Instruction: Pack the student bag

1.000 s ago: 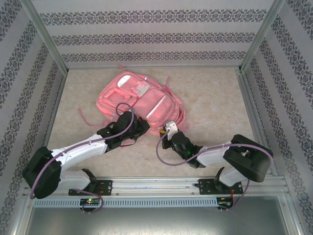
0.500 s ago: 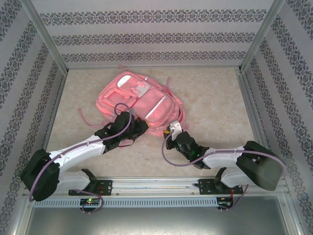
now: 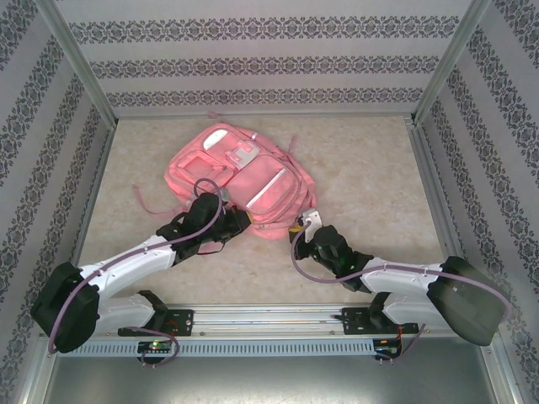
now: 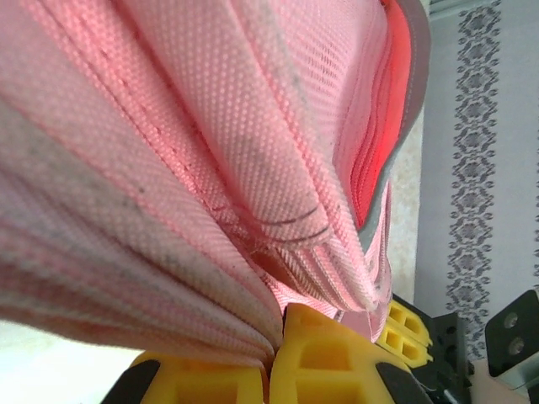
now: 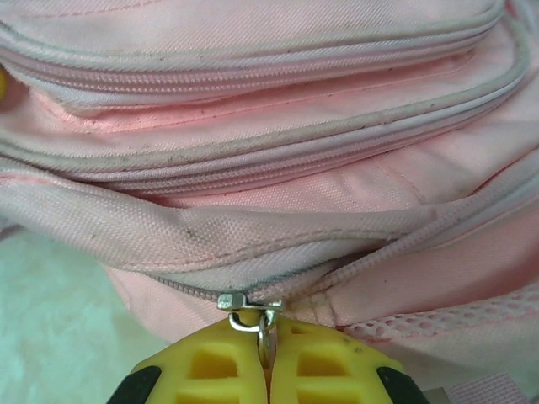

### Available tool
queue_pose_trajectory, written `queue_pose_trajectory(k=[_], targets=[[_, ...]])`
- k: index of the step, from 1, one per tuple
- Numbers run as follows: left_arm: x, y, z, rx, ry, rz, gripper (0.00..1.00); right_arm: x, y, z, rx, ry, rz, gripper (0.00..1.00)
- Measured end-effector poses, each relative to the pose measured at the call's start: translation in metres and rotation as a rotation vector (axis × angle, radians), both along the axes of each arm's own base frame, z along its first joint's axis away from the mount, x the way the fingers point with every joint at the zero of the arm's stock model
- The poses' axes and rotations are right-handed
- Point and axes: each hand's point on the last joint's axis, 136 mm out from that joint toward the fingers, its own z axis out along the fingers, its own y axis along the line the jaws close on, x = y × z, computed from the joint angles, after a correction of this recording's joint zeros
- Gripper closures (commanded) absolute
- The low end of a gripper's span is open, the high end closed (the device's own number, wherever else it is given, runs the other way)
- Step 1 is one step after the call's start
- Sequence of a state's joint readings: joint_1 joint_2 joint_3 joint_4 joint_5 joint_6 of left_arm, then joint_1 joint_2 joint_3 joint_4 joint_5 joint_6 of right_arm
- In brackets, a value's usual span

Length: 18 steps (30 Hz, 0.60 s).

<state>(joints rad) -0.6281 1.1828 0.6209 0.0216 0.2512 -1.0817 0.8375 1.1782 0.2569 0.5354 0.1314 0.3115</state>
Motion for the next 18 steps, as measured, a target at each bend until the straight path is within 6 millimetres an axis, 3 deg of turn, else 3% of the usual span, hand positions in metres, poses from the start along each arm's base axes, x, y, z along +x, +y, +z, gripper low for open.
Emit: queue_pose_trajectory(k=[10, 14, 18], targets=[[0.001, 0.016, -0.012, 0.270, 0.084, -0.139, 0.83, -0.044, 0.040, -0.022, -0.127, 0.086, 0.215, 1.00], [0.006, 0.022, -0.016, 0.336, 0.116, -0.161, 0.77, -0.047, 0.071, -0.030, -0.169, 0.131, 0.265, 1.00], [0.017, 0.037, -0.013, 0.357, 0.132, -0.136, 0.75, -0.038, 0.114, -0.030, -0.153, 0.180, 0.272, 1.00]])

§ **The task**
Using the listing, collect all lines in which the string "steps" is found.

§ **Answer to this task**
Length: 18 steps (30 Hz, 0.60 s).
Motion for the next 18 steps, as measured, a target at each bend until the straight path is within 6 millimetres an axis, 3 deg of turn, else 3% of the usual span, hand positions in metres, poses from the start along each arm's base axes, x, y, z along +x, +y, +z, gripper low for open.

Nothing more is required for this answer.